### Work instruction
Return every line below exactly, leaving nothing out.

### Material shown
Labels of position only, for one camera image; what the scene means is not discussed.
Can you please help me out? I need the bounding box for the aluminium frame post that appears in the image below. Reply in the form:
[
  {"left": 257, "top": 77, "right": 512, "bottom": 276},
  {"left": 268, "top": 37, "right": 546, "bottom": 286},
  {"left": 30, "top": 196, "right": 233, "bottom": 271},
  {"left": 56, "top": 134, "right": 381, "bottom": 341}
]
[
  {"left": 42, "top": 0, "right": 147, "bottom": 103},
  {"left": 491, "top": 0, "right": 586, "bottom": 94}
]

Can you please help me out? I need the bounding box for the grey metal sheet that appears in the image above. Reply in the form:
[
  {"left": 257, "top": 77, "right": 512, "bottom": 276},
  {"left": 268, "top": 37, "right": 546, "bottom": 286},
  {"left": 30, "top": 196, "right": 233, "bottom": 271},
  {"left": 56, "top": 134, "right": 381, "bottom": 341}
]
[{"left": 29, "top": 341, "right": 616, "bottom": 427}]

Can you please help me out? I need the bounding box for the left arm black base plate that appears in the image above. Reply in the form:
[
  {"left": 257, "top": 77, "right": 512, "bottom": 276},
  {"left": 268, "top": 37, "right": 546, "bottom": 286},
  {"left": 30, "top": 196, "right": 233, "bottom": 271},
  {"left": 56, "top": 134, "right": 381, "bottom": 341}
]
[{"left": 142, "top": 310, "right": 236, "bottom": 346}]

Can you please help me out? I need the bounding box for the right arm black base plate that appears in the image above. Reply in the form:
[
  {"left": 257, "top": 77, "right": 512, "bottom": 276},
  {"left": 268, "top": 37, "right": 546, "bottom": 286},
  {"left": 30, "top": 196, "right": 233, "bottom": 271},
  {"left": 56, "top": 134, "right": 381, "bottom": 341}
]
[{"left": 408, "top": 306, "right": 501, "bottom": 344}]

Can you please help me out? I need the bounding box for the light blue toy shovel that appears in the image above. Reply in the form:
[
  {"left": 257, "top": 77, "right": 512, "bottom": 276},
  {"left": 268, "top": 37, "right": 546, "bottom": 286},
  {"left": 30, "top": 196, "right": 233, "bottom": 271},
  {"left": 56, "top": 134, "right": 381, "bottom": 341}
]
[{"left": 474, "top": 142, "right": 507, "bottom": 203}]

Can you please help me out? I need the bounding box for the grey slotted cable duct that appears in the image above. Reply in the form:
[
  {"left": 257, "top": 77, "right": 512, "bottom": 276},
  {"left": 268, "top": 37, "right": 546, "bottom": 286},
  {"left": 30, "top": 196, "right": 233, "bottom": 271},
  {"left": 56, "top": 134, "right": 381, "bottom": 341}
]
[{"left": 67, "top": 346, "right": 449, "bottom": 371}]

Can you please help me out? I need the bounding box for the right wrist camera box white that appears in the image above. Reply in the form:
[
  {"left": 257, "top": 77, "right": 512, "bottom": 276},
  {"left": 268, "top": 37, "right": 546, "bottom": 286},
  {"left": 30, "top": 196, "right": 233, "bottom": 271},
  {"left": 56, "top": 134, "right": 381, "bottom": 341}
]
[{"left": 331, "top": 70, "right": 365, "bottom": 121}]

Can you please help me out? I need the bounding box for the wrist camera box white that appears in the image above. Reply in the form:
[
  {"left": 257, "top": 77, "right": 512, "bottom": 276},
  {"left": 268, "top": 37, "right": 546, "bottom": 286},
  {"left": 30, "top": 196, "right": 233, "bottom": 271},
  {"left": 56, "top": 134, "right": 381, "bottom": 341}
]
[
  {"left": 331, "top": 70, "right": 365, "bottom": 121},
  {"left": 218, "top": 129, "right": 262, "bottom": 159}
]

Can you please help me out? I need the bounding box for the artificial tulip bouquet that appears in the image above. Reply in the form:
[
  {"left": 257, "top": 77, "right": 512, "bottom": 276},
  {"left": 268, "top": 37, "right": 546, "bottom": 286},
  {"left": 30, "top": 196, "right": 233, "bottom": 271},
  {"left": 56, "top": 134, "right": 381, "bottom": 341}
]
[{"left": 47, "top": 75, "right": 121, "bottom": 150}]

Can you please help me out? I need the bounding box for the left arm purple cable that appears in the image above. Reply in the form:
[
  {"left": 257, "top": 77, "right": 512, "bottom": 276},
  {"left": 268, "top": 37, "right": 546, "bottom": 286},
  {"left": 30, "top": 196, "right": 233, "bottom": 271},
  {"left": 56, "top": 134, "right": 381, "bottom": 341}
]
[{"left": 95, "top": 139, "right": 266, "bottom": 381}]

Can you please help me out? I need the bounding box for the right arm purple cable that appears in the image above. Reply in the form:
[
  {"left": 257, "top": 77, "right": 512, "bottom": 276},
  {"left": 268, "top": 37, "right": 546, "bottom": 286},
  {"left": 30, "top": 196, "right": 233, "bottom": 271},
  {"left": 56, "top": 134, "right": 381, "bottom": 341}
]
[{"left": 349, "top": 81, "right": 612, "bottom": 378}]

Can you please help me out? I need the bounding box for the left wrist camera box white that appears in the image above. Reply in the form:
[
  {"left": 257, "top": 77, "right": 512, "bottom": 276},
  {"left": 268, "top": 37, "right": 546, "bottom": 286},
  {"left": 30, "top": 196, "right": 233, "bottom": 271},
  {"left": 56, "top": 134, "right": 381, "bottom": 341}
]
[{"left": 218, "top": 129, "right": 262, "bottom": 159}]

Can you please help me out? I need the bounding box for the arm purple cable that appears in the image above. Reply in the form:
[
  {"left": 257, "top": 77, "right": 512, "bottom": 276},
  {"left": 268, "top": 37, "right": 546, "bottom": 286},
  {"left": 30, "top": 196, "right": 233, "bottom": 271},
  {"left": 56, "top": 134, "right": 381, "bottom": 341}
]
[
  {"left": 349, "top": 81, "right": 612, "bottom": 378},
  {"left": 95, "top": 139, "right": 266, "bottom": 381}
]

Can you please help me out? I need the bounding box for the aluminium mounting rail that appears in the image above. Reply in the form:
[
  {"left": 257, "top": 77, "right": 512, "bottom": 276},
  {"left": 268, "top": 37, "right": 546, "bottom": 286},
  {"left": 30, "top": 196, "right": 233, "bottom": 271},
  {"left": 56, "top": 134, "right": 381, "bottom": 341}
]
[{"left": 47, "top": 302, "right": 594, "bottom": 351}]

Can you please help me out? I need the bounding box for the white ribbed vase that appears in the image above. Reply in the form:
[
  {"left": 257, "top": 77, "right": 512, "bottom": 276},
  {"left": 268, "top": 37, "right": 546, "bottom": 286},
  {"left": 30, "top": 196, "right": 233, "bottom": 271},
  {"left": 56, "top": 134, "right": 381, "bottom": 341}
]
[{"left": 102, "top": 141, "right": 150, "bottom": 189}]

### Result
Labels of position only, for one camera image; what the scene means is not discussed.
Can you please help me out? I need the bounding box for the aluminium frame post that appears in the image below. Reply in the form:
[
  {"left": 257, "top": 77, "right": 512, "bottom": 276},
  {"left": 268, "top": 37, "right": 546, "bottom": 286},
  {"left": 30, "top": 196, "right": 233, "bottom": 271},
  {"left": 56, "top": 134, "right": 381, "bottom": 341}
]
[
  {"left": 42, "top": 0, "right": 147, "bottom": 103},
  {"left": 491, "top": 0, "right": 586, "bottom": 94}
]

Can you please help me out? I need the bounding box for the grey metal sheet that appears in the image above. Reply in the form:
[
  {"left": 257, "top": 77, "right": 512, "bottom": 276},
  {"left": 268, "top": 37, "right": 546, "bottom": 286},
  {"left": 30, "top": 196, "right": 233, "bottom": 271},
  {"left": 56, "top": 134, "right": 381, "bottom": 341}
]
[{"left": 29, "top": 341, "right": 616, "bottom": 427}]

Can you please help me out? I need the bounding box for the left arm black base plate that appears in the image above. Reply in the form:
[
  {"left": 257, "top": 77, "right": 512, "bottom": 276},
  {"left": 268, "top": 37, "right": 546, "bottom": 286},
  {"left": 30, "top": 196, "right": 233, "bottom": 271},
  {"left": 56, "top": 134, "right": 381, "bottom": 341}
]
[{"left": 142, "top": 310, "right": 236, "bottom": 346}]

Can you please help me out? I need the bounding box for the right arm black base plate that appears in the image above. Reply in the form:
[
  {"left": 257, "top": 77, "right": 512, "bottom": 276},
  {"left": 268, "top": 37, "right": 546, "bottom": 286},
  {"left": 30, "top": 196, "right": 233, "bottom": 271},
  {"left": 56, "top": 134, "right": 381, "bottom": 341}
]
[{"left": 408, "top": 306, "right": 501, "bottom": 344}]

Can you please help me out? I need the bounding box for the light blue toy shovel that appears in the image above. Reply in the form:
[
  {"left": 257, "top": 77, "right": 512, "bottom": 276},
  {"left": 268, "top": 37, "right": 546, "bottom": 286},
  {"left": 30, "top": 196, "right": 233, "bottom": 271},
  {"left": 56, "top": 134, "right": 381, "bottom": 341}
]
[{"left": 474, "top": 142, "right": 507, "bottom": 203}]

Can you please help me out? I need the bounding box for the grey slotted cable duct that appears in the image above. Reply in the form:
[
  {"left": 257, "top": 77, "right": 512, "bottom": 276},
  {"left": 268, "top": 37, "right": 546, "bottom": 286},
  {"left": 30, "top": 196, "right": 233, "bottom": 271},
  {"left": 56, "top": 134, "right": 381, "bottom": 341}
]
[{"left": 67, "top": 346, "right": 449, "bottom": 371}]

Can you please help me out? I need the bounding box for the right wrist camera box white that appears in the image above. Reply in the form:
[
  {"left": 257, "top": 77, "right": 512, "bottom": 276},
  {"left": 268, "top": 37, "right": 546, "bottom": 286},
  {"left": 30, "top": 196, "right": 233, "bottom": 271},
  {"left": 56, "top": 134, "right": 381, "bottom": 341}
]
[{"left": 331, "top": 70, "right": 365, "bottom": 121}]

Can you please help me out? I need the bounding box for the wrist camera box white that appears in the image above. Reply in the form:
[
  {"left": 257, "top": 77, "right": 512, "bottom": 276},
  {"left": 268, "top": 37, "right": 546, "bottom": 286},
  {"left": 30, "top": 196, "right": 233, "bottom": 271},
  {"left": 56, "top": 134, "right": 381, "bottom": 341}
]
[
  {"left": 331, "top": 70, "right": 365, "bottom": 121},
  {"left": 218, "top": 129, "right": 262, "bottom": 159}
]

Can you please help me out? I need the bounding box for the artificial tulip bouquet that appears in the image above. Reply in the form:
[
  {"left": 257, "top": 77, "right": 512, "bottom": 276},
  {"left": 268, "top": 37, "right": 546, "bottom": 286},
  {"left": 30, "top": 196, "right": 233, "bottom": 271},
  {"left": 56, "top": 134, "right": 381, "bottom": 341}
]
[{"left": 47, "top": 75, "right": 121, "bottom": 150}]

Can you please help me out? I need the bounding box for the left arm purple cable that appears in the image above. Reply in the form:
[
  {"left": 257, "top": 77, "right": 512, "bottom": 276},
  {"left": 268, "top": 37, "right": 546, "bottom": 286},
  {"left": 30, "top": 196, "right": 233, "bottom": 271},
  {"left": 56, "top": 134, "right": 381, "bottom": 341}
]
[{"left": 95, "top": 139, "right": 266, "bottom": 381}]

Can you please help me out? I need the bounding box for the right arm purple cable that appears in the image above. Reply in the form:
[
  {"left": 257, "top": 77, "right": 512, "bottom": 276},
  {"left": 268, "top": 37, "right": 546, "bottom": 286},
  {"left": 30, "top": 196, "right": 233, "bottom": 271},
  {"left": 56, "top": 134, "right": 381, "bottom": 341}
]
[{"left": 349, "top": 81, "right": 612, "bottom": 378}]

Can you please help me out? I need the bounding box for the left wrist camera box white that appears in the image above. Reply in the form:
[
  {"left": 257, "top": 77, "right": 512, "bottom": 276},
  {"left": 268, "top": 37, "right": 546, "bottom": 286},
  {"left": 30, "top": 196, "right": 233, "bottom": 271},
  {"left": 56, "top": 134, "right": 381, "bottom": 341}
]
[{"left": 218, "top": 129, "right": 262, "bottom": 159}]

Can you please help me out? I need the bounding box for the arm purple cable that appears in the image above. Reply in the form:
[
  {"left": 257, "top": 77, "right": 512, "bottom": 276},
  {"left": 268, "top": 37, "right": 546, "bottom": 286},
  {"left": 30, "top": 196, "right": 233, "bottom": 271},
  {"left": 56, "top": 134, "right": 381, "bottom": 341}
]
[
  {"left": 349, "top": 81, "right": 612, "bottom": 378},
  {"left": 95, "top": 139, "right": 266, "bottom": 381}
]

Can you please help me out? I need the bounding box for the aluminium mounting rail that appears in the image above. Reply in the form:
[
  {"left": 257, "top": 77, "right": 512, "bottom": 276},
  {"left": 268, "top": 37, "right": 546, "bottom": 286},
  {"left": 30, "top": 196, "right": 233, "bottom": 271},
  {"left": 56, "top": 134, "right": 381, "bottom": 341}
]
[{"left": 47, "top": 302, "right": 594, "bottom": 351}]

Can you please help me out? I need the bounding box for the white ribbed vase that appears in the image above. Reply in the form:
[
  {"left": 257, "top": 77, "right": 512, "bottom": 276},
  {"left": 268, "top": 37, "right": 546, "bottom": 286},
  {"left": 30, "top": 196, "right": 233, "bottom": 271},
  {"left": 56, "top": 134, "right": 381, "bottom": 341}
]
[{"left": 102, "top": 141, "right": 150, "bottom": 189}]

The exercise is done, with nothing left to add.